Improving care for older patients requires an investment that hospital administrators are not always willing to make, experts said. Some argue, however, that the investment pays off - not just for older people but for hospitals themselves as well as for a country intent on controlling health care spending.
Though research on the financial impact of problematic hospital care for the elderly has been limited, a 2010 report by the Department of Health and Human Services' Office of Inspector General found that more than a quarter of hospitalized Medicare beneficiaries had suffered an “adverse event,” or harm as a result of medical care.
Those events, such as bed sores or oxygen deficiency, cost Medicare about $4.4 billion annually, according to the report. Physicians who reviewed the incidents determined that 44 percent could have been prevented.
In addition to outright mistakes, poor or inadequate treatment in hospitals leads to needless medical spending on extended hospital visits, readmissions, in-home caregivers and nursing home care. Nursing home stays cost about $85,000 a year. And the average hospital stay for an elderly person is $12,000, according to the Agency for Healthcare Research and Quality.
“If you don't feed a patient, if you don't mobilize a patient, you have just made it far more likely they will go to a skilled nursing [facility], and that's expensive,” said Robert Palmer, director of the geriatrics and gerontology center at Eastern Virginia Medical School and one of the brains behind the idea of ACE units.
ACE units have been shown to reduce hospital-inflicted disabilities in older patients, decrease lengths of stay and reduce the number of patients discharged to nursing homes. In one 2012 Health Affairs study, Palmer and other researchers found that hospital units for the elderly saved about $1,000 per patient visit.
A Different Life
After coming home, Prochazka said she felt weak.
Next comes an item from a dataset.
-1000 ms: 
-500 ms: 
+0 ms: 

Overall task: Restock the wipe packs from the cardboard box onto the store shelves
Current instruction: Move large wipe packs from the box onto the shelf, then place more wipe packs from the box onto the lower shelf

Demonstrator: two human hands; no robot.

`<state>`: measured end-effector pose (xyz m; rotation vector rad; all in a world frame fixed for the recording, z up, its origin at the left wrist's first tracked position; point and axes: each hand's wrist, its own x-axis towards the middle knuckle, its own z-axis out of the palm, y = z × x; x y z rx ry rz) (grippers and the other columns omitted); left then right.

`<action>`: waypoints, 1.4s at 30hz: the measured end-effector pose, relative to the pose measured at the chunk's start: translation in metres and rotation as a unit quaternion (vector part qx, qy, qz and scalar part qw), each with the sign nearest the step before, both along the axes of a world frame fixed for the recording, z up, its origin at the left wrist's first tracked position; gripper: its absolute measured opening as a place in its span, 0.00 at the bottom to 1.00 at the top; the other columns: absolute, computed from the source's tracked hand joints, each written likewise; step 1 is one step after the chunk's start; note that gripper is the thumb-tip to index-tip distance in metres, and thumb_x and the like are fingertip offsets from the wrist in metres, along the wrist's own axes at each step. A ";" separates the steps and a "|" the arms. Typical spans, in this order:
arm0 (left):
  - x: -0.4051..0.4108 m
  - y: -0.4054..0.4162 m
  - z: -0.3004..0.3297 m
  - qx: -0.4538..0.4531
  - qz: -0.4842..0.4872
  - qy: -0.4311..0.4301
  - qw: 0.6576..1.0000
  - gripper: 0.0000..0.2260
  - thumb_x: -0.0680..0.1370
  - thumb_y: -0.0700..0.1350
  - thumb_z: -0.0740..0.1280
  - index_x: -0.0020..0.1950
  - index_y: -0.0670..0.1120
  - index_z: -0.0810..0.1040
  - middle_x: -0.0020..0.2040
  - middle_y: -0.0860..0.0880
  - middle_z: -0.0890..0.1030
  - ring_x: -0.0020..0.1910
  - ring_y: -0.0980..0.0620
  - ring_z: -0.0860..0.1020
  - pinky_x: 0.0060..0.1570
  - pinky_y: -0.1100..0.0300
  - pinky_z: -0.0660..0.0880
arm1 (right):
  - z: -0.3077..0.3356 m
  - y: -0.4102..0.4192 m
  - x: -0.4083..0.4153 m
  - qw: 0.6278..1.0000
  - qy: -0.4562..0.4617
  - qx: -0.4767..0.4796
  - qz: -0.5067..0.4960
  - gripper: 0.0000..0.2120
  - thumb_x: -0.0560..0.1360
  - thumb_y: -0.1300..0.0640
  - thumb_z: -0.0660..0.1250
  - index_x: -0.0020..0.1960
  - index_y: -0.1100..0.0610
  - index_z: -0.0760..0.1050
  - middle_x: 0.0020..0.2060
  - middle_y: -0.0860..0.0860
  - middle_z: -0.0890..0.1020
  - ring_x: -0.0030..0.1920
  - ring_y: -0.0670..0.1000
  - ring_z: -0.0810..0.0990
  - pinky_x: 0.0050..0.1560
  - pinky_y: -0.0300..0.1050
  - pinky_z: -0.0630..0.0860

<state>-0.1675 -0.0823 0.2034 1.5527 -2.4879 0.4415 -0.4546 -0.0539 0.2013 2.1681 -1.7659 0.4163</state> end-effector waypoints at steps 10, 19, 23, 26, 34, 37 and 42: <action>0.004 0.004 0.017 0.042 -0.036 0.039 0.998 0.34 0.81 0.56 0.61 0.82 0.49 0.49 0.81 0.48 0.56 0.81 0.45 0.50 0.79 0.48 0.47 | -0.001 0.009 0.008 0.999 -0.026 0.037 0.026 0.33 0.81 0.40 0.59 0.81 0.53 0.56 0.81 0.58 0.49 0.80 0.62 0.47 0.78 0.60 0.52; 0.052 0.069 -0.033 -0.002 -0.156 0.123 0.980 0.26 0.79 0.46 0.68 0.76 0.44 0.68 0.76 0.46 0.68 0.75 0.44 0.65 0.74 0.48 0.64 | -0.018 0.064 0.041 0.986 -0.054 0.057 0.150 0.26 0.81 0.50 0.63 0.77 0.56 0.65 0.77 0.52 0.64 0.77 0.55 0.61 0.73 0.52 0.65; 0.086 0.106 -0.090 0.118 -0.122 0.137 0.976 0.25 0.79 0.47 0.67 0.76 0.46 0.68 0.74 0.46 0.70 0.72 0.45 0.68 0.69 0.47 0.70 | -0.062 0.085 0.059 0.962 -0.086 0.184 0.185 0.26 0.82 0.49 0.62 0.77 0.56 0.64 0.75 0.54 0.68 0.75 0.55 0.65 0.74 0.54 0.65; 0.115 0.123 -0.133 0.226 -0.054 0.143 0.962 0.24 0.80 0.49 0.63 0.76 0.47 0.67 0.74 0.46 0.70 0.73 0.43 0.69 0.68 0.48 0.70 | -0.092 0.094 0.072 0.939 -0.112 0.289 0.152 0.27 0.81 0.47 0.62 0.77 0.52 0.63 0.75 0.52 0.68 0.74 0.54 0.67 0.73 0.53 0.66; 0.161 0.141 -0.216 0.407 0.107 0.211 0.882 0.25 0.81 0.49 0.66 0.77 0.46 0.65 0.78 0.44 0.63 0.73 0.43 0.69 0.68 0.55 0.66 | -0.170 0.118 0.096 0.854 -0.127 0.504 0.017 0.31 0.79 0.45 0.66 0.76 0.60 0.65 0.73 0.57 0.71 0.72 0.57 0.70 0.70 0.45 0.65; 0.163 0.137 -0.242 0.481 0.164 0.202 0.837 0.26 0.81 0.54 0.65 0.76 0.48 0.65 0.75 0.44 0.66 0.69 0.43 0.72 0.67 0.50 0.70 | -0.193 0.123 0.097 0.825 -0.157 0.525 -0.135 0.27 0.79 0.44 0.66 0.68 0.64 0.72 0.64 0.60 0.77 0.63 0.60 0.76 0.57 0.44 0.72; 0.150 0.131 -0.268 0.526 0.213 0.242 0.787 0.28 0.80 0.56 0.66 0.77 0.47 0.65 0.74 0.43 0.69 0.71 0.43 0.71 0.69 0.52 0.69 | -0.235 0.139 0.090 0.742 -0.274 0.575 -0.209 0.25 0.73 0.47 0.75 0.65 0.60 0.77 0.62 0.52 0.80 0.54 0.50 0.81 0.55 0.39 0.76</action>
It took weeks of walking her labradoodle, Gino, to regain strength.
Her stepdaughter, Gilbert, said Prochazka has started to improve. “We knew she was getting better when she was getting ornery,” she said.
But Prochazka, who is highly educated, still has some short-term memory loss, Gilbert said.
Prochazka knows that her life after hospitalization is different than before - she will have to depend more on others. It's not an easy adjustment, she said.
“I have been somebody who has always been both mentally and physically active,” she said. “Before I fell … I was respected for what I have and what I did and all of a sudden, I'm not.”
She said her time at San Francisco General was frustrating. Getting the infection just as she was starting to recover was especially hard, she said. “I felt like I had been dealt a blow I really didn't need.”
For other patients, being admitted proactively to the special geriatric unit can stave off such precipitous declines.
Rosenda Esquivel, 80, spent 18 days at San Francisco General, much of it in the unit, this spring. She suffered no noticeable setbacks, physical or mental, during her time in the hospital, according to Annelie Nilsson, a clinical nurse specialist in the unit.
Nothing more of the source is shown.